Only one portion of the data is to be written out: from the line bearing "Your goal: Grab" through the line bearing "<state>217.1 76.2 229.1". Write it exactly as it appears.
##############################
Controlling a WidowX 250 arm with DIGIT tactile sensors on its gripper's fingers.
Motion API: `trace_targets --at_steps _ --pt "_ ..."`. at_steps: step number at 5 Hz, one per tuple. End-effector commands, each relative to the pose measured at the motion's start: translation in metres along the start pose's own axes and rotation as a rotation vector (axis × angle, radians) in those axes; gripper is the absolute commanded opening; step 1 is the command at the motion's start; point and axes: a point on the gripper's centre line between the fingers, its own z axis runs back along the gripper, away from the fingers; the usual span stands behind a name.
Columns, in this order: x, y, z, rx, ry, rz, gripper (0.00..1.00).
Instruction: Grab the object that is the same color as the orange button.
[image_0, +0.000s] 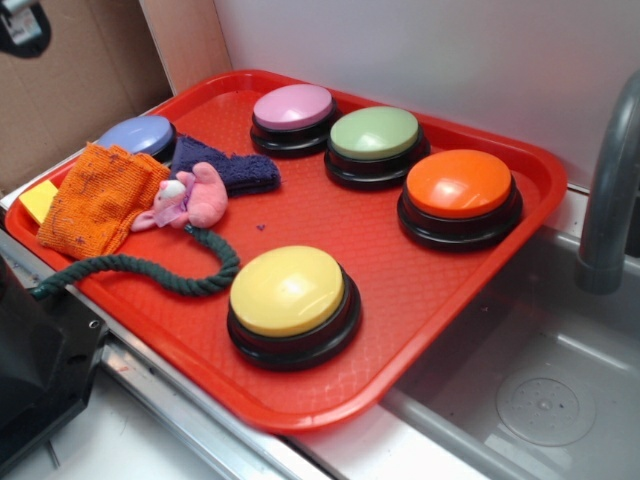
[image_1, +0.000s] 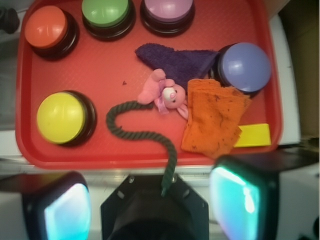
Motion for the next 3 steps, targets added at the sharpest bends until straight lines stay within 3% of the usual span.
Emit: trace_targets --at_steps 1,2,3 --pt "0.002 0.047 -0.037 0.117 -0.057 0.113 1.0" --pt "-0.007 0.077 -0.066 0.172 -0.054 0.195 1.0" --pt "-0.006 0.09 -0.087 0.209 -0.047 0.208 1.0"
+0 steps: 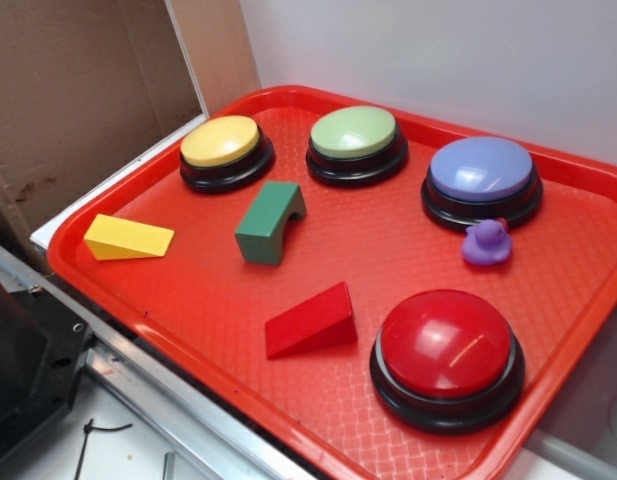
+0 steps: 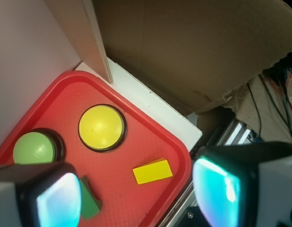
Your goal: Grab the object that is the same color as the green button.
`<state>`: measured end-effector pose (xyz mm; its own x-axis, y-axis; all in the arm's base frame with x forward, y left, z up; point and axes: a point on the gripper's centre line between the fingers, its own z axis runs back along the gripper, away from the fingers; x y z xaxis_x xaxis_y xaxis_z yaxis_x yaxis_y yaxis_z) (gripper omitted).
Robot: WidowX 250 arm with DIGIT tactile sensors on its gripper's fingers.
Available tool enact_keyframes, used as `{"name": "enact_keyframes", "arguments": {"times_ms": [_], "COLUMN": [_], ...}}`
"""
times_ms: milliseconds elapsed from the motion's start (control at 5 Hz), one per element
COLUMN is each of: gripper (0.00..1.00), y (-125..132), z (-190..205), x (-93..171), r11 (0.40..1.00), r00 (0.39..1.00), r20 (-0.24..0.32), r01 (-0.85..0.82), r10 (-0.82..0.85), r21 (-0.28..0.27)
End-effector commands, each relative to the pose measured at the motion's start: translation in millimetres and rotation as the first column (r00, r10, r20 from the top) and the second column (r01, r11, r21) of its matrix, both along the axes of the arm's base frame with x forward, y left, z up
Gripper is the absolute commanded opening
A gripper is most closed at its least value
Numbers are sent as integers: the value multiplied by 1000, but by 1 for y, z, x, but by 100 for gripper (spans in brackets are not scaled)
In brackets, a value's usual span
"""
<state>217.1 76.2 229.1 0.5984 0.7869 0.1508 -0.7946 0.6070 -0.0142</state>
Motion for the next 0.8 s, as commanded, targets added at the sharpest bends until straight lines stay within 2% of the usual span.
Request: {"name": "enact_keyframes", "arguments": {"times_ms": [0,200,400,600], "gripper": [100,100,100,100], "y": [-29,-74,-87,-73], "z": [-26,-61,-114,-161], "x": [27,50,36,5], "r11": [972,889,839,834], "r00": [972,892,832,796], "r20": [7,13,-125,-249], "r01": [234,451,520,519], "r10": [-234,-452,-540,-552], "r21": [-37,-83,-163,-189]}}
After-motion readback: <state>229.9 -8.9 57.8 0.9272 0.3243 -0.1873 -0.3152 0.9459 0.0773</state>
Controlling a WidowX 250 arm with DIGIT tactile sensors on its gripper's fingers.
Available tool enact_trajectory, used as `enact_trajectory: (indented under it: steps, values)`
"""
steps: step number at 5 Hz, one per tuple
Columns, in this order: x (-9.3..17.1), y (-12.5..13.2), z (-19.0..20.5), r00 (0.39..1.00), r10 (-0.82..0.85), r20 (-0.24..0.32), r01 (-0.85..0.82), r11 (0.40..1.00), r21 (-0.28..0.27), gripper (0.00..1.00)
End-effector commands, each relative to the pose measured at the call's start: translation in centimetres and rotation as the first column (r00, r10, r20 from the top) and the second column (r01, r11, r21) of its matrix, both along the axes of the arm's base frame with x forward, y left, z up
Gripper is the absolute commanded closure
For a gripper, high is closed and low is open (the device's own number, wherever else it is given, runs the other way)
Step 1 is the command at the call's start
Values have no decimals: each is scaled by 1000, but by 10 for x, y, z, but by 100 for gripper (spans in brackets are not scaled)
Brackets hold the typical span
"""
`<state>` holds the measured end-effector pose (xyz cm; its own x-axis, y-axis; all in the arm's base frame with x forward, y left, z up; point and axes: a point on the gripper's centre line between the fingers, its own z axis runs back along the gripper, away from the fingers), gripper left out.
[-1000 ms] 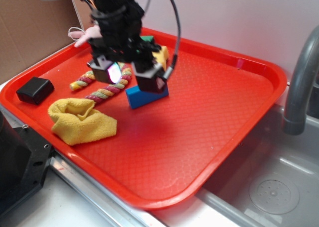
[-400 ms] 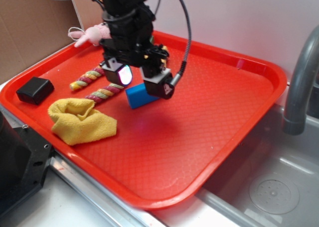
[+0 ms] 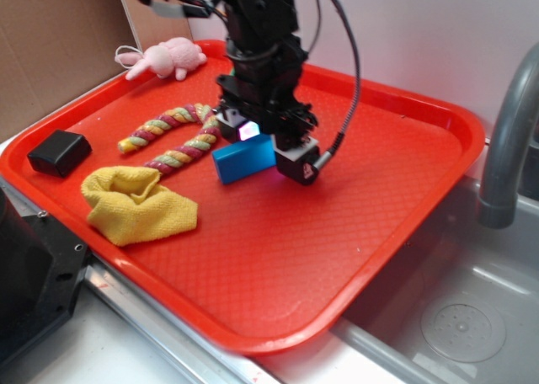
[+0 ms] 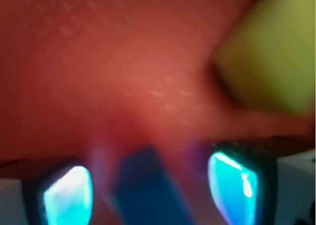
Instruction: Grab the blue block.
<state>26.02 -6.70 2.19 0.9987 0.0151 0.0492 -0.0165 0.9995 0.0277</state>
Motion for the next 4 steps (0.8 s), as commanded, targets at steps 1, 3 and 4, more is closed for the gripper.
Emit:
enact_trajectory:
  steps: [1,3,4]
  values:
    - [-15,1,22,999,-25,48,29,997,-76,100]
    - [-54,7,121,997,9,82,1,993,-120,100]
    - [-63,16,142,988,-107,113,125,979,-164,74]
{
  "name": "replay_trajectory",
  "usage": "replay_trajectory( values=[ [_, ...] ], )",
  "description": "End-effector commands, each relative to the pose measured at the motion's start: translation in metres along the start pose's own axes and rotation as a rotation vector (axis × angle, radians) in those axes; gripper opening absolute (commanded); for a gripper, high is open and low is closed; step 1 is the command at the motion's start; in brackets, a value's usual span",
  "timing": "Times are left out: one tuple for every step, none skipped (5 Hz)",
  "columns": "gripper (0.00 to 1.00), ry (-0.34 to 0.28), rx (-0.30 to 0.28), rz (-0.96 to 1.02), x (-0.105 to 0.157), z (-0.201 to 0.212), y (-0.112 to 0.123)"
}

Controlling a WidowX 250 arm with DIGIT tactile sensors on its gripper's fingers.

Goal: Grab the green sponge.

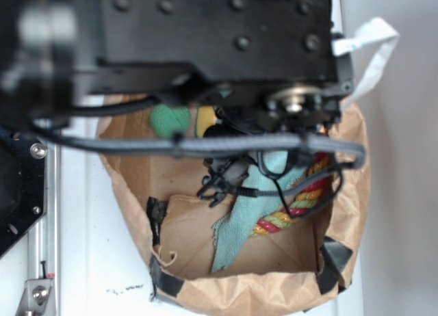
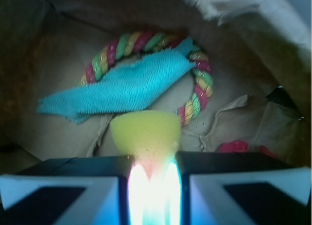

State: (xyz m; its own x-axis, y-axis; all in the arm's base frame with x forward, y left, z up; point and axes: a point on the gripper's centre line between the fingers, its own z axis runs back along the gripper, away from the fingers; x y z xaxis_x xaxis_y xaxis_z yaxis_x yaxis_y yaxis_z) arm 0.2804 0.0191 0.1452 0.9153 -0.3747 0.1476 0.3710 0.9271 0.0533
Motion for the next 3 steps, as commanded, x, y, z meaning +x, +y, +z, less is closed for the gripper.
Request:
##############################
# Result for this exercise
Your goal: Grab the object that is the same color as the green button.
`<state>`: measured end-effector pose (xyz mm; its own x-axis, y-axis; all in the arm's base frame with x forward, y left, z up; point and axes: a point on the gripper's centre line between the fingers, its own z axis runs back along the gripper, away from the fingers; x y z xaxis_x xaxis_y xaxis_z yaxis_x yaxis_y yaxis_z) (gripper omitted).
Robot: WidowX 250 arm with DIGIT tactile sensors on its gripper's fingers.
Available tool enact_keyframes, used as `{"name": "enact_keyframes", "arguments": {"times_ms": [_], "COLUMN": [_], ...}}`
"""
times_ms: milliseconds elapsed from the motion's start (control at 5 Hz), one per element
COLUMN is each of: gripper (0.00..1.00), y (-125..132), z (-190..205), x (-93..171), r11 (0.40..1.00), r00 (0.39..1.00), r20 (-0.24..0.32), r01 (-0.85..0.82), r10 (-0.82..0.85), r21 (-0.28..0.27)
End-effector commands, each relative to the pose measured at the motion's start: translation in millimetres and rotation as the first column (r00, r10, r20 from the top) and the second column (r01, r11, r21) of its matrix, both along the axes of the arm's base frame with x forward, y left, z up
Gripper is the absolute commanded opening
A gripper is most closed at its least value
Numbers are sent as integers: the value multiplied by 1000, but by 1 for y, z, x, but by 100 for gripper (spans in brackets are not scaled)
In brackets, a value's usual span
"""
<state>217.1 76.2 229.1 0.5984 0.7869 0.1508 -0.7946 0.6070 -0.0142</state>

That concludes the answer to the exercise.